Sarà abbattuto il pino pericolante sulla passeggiata di Nervi, il Comune: “Doloroso ma inevitabile”

Genova. Sarà tagliato domani, giovedì 12 febbraio, il pino domestico nei pressi del castello di Nervi, in passeggiata Garibaldi, a rischio crollo. Lo ha annunciato il Comune di Genova con una nota. L’abbattimento arriva dopo l’autorizzazione della Soprintendenza e alla luce delle ulteriori indagini e approfondimenti richiesti ad Aster.
“È una scelta dolorosa, ma inevitabile e non più procrastinabile a tutela della pubblica incolumità, a fronte anche delle ultime integrazioni di valutazione tecnica ottenute dalle recenti indagini”, dice l’assessora al Verde Francesca Coppola.
Contro l’ipotesi di abbattimento, due settimane fa, avevano alzato gli scudi associazioni ambientaliste e comitati (Circolo Nuova Ecologia e Nervi contro il degrado) che avevano anche organizzato un presidio temendo il taglio imminente.
Era stato svolto un sopralluogo di Aster e degli uffici del Verde pubblico del Comune che aveva definito una specifica porzione di area, attorno alla pianta, da mettere in sicurezza in vista di una seconda valutazione tecnica: dal 26 gennaio lo spazio era stato quindi transennato con conseguente chiusura di una parte di passeggiata.
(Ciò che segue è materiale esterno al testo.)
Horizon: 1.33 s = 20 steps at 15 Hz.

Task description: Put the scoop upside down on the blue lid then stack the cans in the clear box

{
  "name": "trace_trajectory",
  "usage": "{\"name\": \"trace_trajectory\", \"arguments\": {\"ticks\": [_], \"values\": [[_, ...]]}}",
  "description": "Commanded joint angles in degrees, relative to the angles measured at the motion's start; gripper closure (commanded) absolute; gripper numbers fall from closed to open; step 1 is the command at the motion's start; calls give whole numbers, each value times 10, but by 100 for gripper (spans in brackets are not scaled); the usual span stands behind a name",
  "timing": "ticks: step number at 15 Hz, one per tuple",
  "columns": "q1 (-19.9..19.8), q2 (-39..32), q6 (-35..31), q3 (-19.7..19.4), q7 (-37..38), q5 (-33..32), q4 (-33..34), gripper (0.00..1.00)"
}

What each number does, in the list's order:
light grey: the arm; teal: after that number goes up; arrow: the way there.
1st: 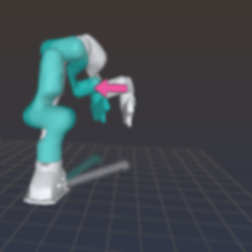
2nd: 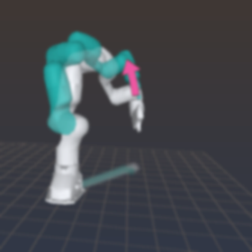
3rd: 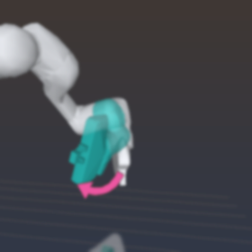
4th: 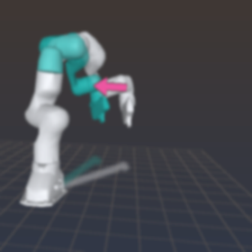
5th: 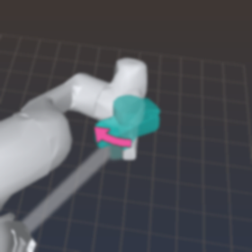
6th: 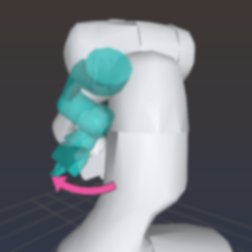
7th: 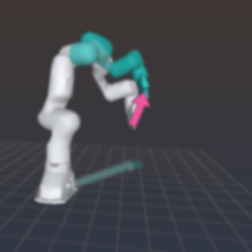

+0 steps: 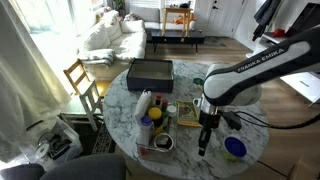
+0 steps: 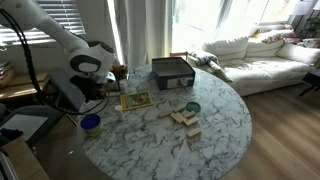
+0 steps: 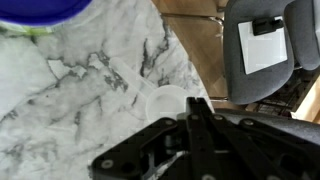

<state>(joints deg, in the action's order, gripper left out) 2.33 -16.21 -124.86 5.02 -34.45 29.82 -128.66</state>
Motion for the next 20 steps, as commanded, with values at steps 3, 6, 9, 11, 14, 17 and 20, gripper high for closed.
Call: {"name": "trace_trajectory", "arguments": {"ticks": [3,6,9,11,14,17,20], "values": [[-18,-38,-54,12,9,-12,18,92],[-19,-38,-81,10,18,-27,18,66],[-22,-44,-108,10,27,-45,17,45],[-25,-46,-121,11,33,-53,16,31],[-29,-47,-137,12,40,-65,15,8],[-33,-46,-148,13,47,-72,12,0],[-37,-41,-149,12,54,-77,9,0]]}}
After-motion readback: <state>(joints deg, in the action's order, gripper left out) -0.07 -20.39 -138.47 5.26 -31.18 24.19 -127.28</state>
Inizialmente l’assessora Coppola aveva “escluso categoricamente” l’abbattimento. Ma le ultime analisi hanno portato a una decisione diversa.
“Allo stato attuale della situazione – spiega l’assessora – non è possibile fare altre azioni ed è necessario procedere al taglio. Ora stiamo lavorando per arrivare a un protocollo condiviso tra Aster e amministrazione per la progettazione e la programmazione sul patrimonio arboreo urbano, che comprenda anche la valutazione e la ripiantumazione delle piante oltre alla doppia perizia nel caso degli alberi di pregio: il documento sarà portato all’attenzione della Consulta del verde, per arrivare a procedure sempre più condivise e trasparenti. Tutti gli atti e la documentazione tecnico-scientifica sulla situazione del pino in questione saranno messi al più presto a disposizione di chi ne farà richiesta, nel massimo della trasparenza”.
Nei giorni scorsi tagliate 12 palme pericolanti al porto antico
Nei giorni scorsi è iniziato anche l’abbattimento di alcune palme malate nell’area del Porto Antico, sempre nell’ambito di messa in sicurezza delle alberature cittadine messo a punto da Aster.
Gli operai della partecipata comunale sono impegnati nell’abbattimento di 10 esemplari caratterizzati da problemi strutturali, crepe nella corteccia e cavità lungo lo stipite. Altre 16 palme erano già state abbattute a metà gennaio.
Una task force Comune Aster su 3000 alberi a rischio in città
Il nuovo protocollo condiviso da Comune di Genova e Aster – con la definizione delle priorità di intervento sulle alberature a rischio su tutto il territorio cittadino – era stato presentato a inizio anno dalla stessa sindaca Silvia Salis.
Un milione di euro lo stanziamento iniziale – per un totale di 6,060 milioni di euro erogati in parte corrente, il 50% in più rispetto a gennaio 2025, che potranno essere implementati per ulteriori necessità che emergeranno durante le verifiche – da parte dell’amministrazione comunale per finanziare le attività di monitoraggio, messa in sicurezza e sostituzione con nuove alberature, come punto di partenza della road map di breve, medio e lungo periodo per traguardare una gestione più efficiente ed efficace del patrimonio arboreo cittadino, mediante il superamento dell’approccio di lavoro in emergenza.
Sono stati 2226 nel solo 2025 i controlli di stabilità effettuati con metodologie diagnostiche sempre più complesse e onerose. Particolari criticità sono presentate, appunto, dalle palme (circa 1000 su tutto il territorio comunale e oggetto di un costante controllo), soggette ad attacchi parassitari, in particolare da parte del punteruolo rosso e della Paysandisia, che ne compromettono progressivamente la stabilità.
Uno degli altri interventi prioritari riguardava proprio l’attività di controllo a Nervi e in corso Italia. Tra le cause che determinano criticità nelle alberature: spazi ristretti, danni agli apparati radicali dovuti a continui scavi, traffico invasivo, impermeabilizzazione del suolo, cambio delle condizioni climatiche e aumento delle patologie e parassiti.